Return, with both end lines included, exactly what the data below holds from the line with "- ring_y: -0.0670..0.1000" through the line with "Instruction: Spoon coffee", though not the pictures.

BEGIN Dataset excerpts

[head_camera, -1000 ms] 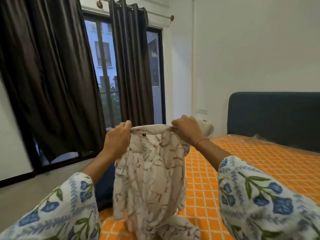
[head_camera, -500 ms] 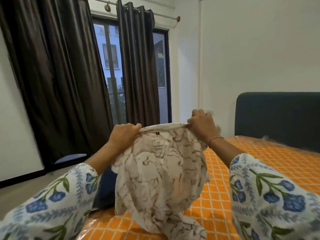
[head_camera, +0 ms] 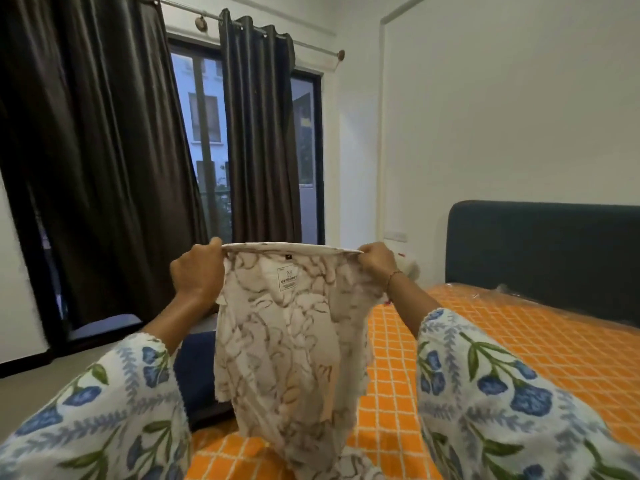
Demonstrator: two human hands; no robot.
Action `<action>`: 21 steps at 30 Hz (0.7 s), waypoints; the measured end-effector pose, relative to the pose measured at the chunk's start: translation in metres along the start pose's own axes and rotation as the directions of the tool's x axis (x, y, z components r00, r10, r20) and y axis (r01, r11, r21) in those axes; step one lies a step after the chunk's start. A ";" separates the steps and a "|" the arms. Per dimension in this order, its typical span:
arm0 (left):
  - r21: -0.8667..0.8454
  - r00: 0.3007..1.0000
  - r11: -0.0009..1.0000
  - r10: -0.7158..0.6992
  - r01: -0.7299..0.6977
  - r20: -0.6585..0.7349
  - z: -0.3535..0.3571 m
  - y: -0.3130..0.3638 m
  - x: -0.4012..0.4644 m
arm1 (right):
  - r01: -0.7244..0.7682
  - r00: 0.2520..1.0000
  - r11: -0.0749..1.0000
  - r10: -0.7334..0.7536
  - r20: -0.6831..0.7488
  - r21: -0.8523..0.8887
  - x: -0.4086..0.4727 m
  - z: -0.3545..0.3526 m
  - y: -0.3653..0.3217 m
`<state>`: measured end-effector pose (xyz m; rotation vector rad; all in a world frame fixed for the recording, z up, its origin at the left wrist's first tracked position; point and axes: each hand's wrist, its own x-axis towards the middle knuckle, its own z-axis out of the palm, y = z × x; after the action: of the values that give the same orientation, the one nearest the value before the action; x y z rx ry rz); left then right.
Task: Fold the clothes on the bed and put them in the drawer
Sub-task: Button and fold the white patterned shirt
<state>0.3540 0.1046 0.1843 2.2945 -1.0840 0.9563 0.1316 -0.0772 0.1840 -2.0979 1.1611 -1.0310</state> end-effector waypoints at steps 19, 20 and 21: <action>0.146 0.989 0.978 0.145 -0.147 0.026 0.005 -0.029 0.011 | 0.491 0.849 0.609 -0.494 0.186 -0.623 -0.016 -0.018 0.008; 0.155 0.989 0.976 0.148 -0.151 0.027 0.005 -0.029 0.011 | 0.505 0.845 0.624 -0.499 0.193 -0.596 -0.014 -0.017 0.006; 0.167 0.988 0.973 0.154 -0.157 0.032 0.007 -0.028 0.011 | 0.510 0.845 0.647 -0.502 0.187 -0.568 -0.012 -0.015 0.005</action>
<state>0.3840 0.1121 0.1851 2.3853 -1.2494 1.1284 0.1127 -0.0706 0.1842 -3.0708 0.9862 -0.9437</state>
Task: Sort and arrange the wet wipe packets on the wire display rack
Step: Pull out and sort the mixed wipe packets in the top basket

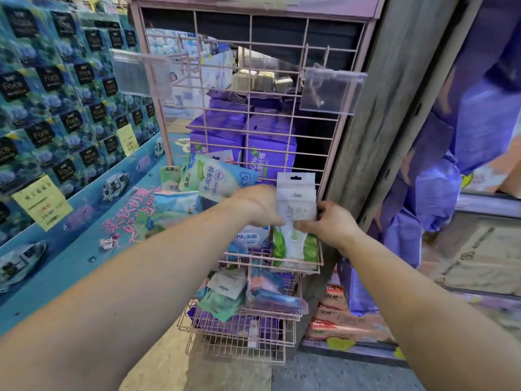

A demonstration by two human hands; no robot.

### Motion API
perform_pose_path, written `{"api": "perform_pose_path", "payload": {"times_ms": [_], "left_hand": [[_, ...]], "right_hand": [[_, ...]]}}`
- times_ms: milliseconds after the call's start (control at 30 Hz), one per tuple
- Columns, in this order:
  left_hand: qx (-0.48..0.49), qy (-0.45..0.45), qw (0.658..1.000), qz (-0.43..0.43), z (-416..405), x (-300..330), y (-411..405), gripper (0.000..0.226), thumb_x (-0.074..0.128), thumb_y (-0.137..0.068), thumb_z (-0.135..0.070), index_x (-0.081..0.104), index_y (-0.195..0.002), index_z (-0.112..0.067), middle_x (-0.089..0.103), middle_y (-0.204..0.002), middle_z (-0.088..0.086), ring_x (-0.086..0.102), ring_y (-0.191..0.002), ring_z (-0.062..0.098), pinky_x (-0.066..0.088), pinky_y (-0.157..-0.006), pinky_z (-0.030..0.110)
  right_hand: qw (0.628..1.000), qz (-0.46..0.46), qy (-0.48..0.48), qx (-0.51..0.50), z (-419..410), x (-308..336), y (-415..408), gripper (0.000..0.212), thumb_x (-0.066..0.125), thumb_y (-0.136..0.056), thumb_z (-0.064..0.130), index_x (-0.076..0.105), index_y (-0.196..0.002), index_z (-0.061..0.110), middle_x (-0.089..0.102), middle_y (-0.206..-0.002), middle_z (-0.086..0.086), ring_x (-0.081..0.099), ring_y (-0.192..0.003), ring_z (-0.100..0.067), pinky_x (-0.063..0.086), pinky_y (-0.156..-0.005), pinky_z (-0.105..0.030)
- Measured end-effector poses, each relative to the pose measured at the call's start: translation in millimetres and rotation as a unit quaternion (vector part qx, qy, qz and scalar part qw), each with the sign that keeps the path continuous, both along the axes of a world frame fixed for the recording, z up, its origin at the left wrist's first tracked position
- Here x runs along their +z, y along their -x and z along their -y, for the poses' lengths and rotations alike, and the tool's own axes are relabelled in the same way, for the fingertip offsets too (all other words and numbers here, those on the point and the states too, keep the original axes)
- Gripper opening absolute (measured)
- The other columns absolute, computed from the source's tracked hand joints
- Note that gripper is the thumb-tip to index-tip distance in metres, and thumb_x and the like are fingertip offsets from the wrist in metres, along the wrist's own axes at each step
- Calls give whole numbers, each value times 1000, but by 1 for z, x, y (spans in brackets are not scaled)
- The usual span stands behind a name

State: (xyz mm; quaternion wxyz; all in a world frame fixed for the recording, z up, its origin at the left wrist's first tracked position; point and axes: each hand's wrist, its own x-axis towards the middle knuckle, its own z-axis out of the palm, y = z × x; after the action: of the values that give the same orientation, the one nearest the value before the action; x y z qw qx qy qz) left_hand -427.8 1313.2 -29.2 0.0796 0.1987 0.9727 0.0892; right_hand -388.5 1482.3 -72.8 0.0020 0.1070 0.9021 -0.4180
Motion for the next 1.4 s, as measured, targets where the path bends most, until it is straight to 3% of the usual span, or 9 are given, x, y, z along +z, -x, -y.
{"api": "perform_pose_path", "payload": {"times_ms": [267, 367, 533, 633, 733, 833, 1000, 1200, 1400], "left_hand": [[63, -95, 993, -28, -12, -10, 8, 83, 81, -63, -41, 38, -131, -20, 61, -122, 4, 59, -111, 31, 44, -98, 46], [60, -94, 990, -86, -10, -7, 5, 91, 79, -66, -40, 29, -140, -23, 60, -128, 5, 56, -117, 33, 41, -101, 44], [-6, -100, 993, -67, 12, 12, -4, 72, 78, -73, -37, 45, -136, -20, 59, -133, 3, 55, -121, 25, 42, -101, 32], [16, -217, 976, -25, 59, 48, -23, 45, 76, -79, -28, 63, -120, -16, 66, -117, -1, 60, -103, 9, 44, -89, 16], [32, -204, 978, 7, 123, 63, -31, 28, 78, -74, -33, 72, -95, -15, 73, -92, 1, 64, -80, 9, 52, -79, 24], [24, -136, 985, 100, 171, 61, -41, 49, 80, -54, -51, 70, -92, -23, 71, -90, -3, 65, -80, 4, 51, -71, 15], [110, -276, 954, 35, 215, 27, -33, 20, 78, -76, -24, 66, -91, -16, 67, -83, -3, 60, -69, 5, 47, -69, 20], [191, -327, 925, 19, 238, -5, -7, 11, 67, -87, -27, 65, -86, -17, 61, -79, 0, 55, -69, 15, 46, -60, 25], [244, -453, 856, 44, 229, -6, 27, 21, 58, -93, -30, 59, -103, -11, 58, -92, 5, 56, -81, 17, 48, -64, 28]], "right_hand": [[996, -49, 73, 26, -12, -5, 1, 60, 82, -71, 16, 52, -122, 16, 67, -108, 2, 66, -94, -16, 57, -80, -34], [992, -111, 55, 11, -9, -4, 1, 53, 80, -74, 16, 51, -119, 16, 63, -95, 9, 62, -83, -10, 49, -61, -18], [996, -52, -12, -66, -6, -11, -3, 65, 85, -66, 33, 47, -116, 13, 58, -103, 0, 56, -82, -17, 37, -51, -22], [979, -170, -32, -104, 12, 2, -10, 43, 77, -71, 38, 46, -95, 19, 56, -96, -1, 54, -82, -19, 39, -66, -29], [973, -230, -3, -9, 52, 16, -13, 21, 71, -77, 26, 50, -76, 23, 55, -76, 5, 52, -70, -14, 41, -68, -30], [965, -207, 32, 158, 97, 17, -16, 21, 74, -78, 22, 55, -72, 27, 55, -67, 9, 48, -60, -5, 41, -64, -28], [942, -134, -57, 303, 146, 16, -19, 61, 75, -75, 45, 52, -128, 26, 53, -114, 7, 49, -87, 5, 43, -89, -25], [974, -146, -58, 164, 160, 7, 0, 10, 72, -81, 32, 69, -87, 24, 72, -87, 0, 67, -86, -19, 53, -82, -38], [992, -110, 11, 62, 146, 8, 8, 11, 78, -77, 23, 68, -82, 23, 71, -84, 1, 68, -82, -16, 53, -81, -29]]}}
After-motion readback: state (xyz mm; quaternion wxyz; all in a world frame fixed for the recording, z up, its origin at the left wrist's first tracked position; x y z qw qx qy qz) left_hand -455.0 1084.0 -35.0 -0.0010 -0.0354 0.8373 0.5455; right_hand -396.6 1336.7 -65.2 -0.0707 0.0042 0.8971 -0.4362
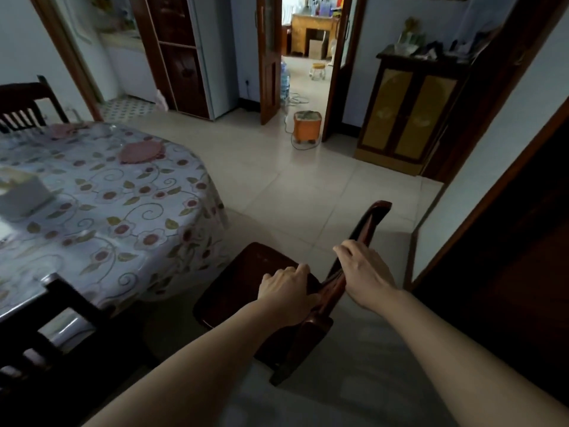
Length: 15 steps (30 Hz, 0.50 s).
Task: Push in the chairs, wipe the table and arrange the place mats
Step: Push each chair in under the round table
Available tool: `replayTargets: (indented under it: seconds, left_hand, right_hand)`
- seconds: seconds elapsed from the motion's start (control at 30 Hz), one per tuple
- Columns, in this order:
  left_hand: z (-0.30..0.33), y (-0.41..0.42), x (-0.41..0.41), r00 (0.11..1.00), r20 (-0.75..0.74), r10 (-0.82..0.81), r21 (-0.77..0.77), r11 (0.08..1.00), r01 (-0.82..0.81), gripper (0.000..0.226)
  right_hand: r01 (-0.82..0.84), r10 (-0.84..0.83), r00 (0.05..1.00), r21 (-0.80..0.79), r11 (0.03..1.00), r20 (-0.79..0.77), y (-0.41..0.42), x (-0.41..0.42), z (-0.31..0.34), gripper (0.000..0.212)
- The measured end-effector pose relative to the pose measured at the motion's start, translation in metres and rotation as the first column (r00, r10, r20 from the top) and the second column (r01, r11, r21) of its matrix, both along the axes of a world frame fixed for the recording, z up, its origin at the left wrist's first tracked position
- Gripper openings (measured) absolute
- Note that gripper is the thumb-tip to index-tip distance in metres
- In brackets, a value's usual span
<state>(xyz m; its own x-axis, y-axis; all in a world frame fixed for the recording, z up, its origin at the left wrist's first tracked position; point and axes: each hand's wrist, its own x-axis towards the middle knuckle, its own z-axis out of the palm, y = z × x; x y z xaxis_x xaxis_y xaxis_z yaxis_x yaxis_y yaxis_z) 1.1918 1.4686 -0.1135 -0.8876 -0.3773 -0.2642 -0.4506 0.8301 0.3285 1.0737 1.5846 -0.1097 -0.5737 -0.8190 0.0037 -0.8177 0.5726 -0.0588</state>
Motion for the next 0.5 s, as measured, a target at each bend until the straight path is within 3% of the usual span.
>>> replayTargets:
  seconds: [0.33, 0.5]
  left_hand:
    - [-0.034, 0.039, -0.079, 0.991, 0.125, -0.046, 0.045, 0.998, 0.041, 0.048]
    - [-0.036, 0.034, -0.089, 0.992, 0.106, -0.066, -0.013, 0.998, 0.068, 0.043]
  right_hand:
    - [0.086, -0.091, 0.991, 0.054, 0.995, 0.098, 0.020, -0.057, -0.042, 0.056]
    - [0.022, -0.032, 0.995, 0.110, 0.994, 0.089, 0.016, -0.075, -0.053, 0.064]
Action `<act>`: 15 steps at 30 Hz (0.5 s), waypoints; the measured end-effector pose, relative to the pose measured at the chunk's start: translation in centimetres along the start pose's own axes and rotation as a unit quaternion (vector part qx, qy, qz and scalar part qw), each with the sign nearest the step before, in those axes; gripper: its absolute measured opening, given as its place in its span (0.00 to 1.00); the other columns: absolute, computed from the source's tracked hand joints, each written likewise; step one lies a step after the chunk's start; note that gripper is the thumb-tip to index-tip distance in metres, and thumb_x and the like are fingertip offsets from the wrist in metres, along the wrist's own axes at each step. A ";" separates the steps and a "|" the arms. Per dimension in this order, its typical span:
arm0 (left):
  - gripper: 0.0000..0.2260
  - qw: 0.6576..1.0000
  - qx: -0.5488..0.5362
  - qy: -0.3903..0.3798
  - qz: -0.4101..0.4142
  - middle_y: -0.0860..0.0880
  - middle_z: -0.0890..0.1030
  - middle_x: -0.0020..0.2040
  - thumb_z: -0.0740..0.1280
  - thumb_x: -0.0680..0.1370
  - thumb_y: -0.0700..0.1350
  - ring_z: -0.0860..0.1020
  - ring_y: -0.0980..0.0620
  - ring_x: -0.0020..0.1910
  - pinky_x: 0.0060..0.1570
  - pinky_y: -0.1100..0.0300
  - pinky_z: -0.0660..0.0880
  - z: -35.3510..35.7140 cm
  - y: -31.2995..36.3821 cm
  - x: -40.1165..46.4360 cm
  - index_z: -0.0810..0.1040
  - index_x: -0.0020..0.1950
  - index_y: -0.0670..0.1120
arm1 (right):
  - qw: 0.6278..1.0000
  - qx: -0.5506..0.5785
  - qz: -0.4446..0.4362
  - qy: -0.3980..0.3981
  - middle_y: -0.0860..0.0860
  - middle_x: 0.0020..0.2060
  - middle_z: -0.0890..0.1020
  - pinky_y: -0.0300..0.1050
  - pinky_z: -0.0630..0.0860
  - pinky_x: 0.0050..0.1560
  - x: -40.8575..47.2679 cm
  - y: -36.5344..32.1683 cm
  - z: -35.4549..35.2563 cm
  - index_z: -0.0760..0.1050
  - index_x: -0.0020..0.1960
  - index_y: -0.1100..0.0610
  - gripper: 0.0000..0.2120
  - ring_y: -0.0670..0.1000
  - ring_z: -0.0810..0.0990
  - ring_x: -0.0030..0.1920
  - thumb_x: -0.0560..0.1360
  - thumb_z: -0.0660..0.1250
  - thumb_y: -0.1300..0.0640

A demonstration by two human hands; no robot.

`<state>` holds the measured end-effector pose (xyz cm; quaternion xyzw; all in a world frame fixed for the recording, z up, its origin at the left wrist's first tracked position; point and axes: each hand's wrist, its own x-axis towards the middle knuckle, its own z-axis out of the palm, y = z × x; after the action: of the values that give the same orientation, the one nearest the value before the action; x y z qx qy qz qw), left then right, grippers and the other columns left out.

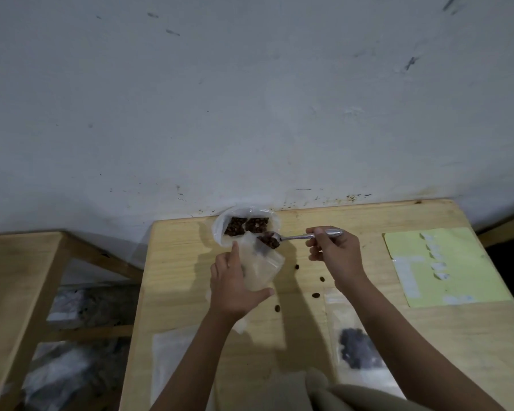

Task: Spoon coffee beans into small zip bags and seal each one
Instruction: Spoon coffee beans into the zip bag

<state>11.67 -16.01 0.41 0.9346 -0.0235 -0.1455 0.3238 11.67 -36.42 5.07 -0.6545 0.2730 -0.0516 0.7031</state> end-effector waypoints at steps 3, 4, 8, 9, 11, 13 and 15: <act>0.56 1.000 -0.009 0.004 0.001 0.48 0.58 0.67 0.76 0.62 0.61 0.57 0.48 0.66 0.68 0.51 0.61 0.3 0.3 0.0 0.44 0.78 0.50 | 0.999 -0.014 -0.030 -0.006 0.55 0.31 0.80 0.42 0.78 0.33 -0.1 -0.2 -0.1 0.80 0.44 0.59 0.09 0.46 0.77 0.29 0.78 0.63 0.62; 0.56 1.000 -0.011 0.006 0.000 0.48 0.58 0.67 0.76 0.62 0.62 0.57 0.48 0.66 0.68 0.50 0.61 0.4 0.3 -0.1 0.44 0.78 0.50 | 0.999 -0.009 -0.034 0.000 0.55 0.32 0.80 0.42 0.78 0.33 0.0 -0.3 -0.1 0.80 0.45 0.59 0.08 0.47 0.77 0.29 0.78 0.63 0.62; 0.56 0.999 -0.026 0.027 -0.005 0.48 0.58 0.67 0.76 0.62 0.62 0.57 0.50 0.65 0.67 0.51 0.62 0.6 0.0 -0.3 0.43 0.78 0.50 | 0.999 0.018 -0.019 0.041 0.54 0.33 0.80 0.42 0.79 0.34 0.9 -0.3 0.5 0.80 0.45 0.59 0.09 0.48 0.77 0.31 0.79 0.62 0.62; 0.56 0.999 -0.033 0.032 -0.003 0.48 0.58 0.67 0.76 0.62 0.62 0.57 0.51 0.64 0.66 0.51 0.63 0.6 -0.1 -0.4 0.43 0.78 0.50 | 0.999 0.025 -0.007 0.047 0.54 0.33 0.80 0.43 0.79 0.35 1.3 -0.2 0.7 0.80 0.46 0.60 0.09 0.48 0.77 0.31 0.79 0.62 0.62; 0.56 0.998 -0.053 0.043 0.009 0.49 0.59 0.65 0.76 0.62 0.62 0.56 0.56 0.61 0.64 0.53 0.64 0.5 -0.3 -0.6 0.44 0.78 0.50 | 0.998 0.027 0.015 0.052 0.54 0.33 0.80 0.45 0.79 0.36 2.0 0.4 1.5 0.80 0.47 0.61 0.08 0.49 0.77 0.32 0.79 0.62 0.62; 0.56 0.995 -0.077 0.059 0.028 0.51 0.60 0.62 0.76 0.61 0.63 0.57 0.58 0.59 0.61 0.55 0.64 0.5 -0.4 -0.9 0.44 0.77 0.52 | 0.998 0.004 0.037 0.048 0.54 0.33 0.80 0.46 0.79 0.37 2.8 1.1 2.6 0.80 0.48 0.62 0.08 0.50 0.78 0.34 0.78 0.62 0.61; 0.55 0.992 -0.088 0.082 0.049 0.52 0.61 0.60 0.73 0.60 0.67 0.60 0.55 0.59 0.58 0.56 0.65 0.5 -0.5 -1.0 0.45 0.78 0.53 | 0.997 -0.022 0.066 0.029 0.54 0.34 0.81 0.45 0.79 0.38 3.7 1.8 3.8 0.80 0.49 0.63 0.09 0.51 0.79 0.36 0.78 0.63 0.60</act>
<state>10.56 -15.74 -0.02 0.9088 -0.0297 -0.0541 0.4127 15.96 -34.32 2.15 -0.6490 0.3369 -0.0181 0.6819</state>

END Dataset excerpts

- Exercise answer -
  - ring_y: -0.0670..0.1000
  - ring_z: -0.0810..0.0990
  - ring_x: -0.0030..0.1920
  - thumb_x: -0.0560..0.1360
  - thumb_z: -0.0660..0.1250
  - thumb_y: -0.1300..0.0640

A demonstration by two human hands; no robot.

`<state>` holds the measured end-effector pose (xyz cm; quaternion xyzw; all in a world frame fixed for the recording, z up, its origin at the left wrist's first tracked position; point and axes: each hand's wrist, its own x-axis towards the middle knuckle, its own z-axis out of the palm, y = z × x; after the action: of the values that give the same orientation, the one nearest the value before the action; x y z qx qy qz qw), left then right, grippers and the other columns left out.


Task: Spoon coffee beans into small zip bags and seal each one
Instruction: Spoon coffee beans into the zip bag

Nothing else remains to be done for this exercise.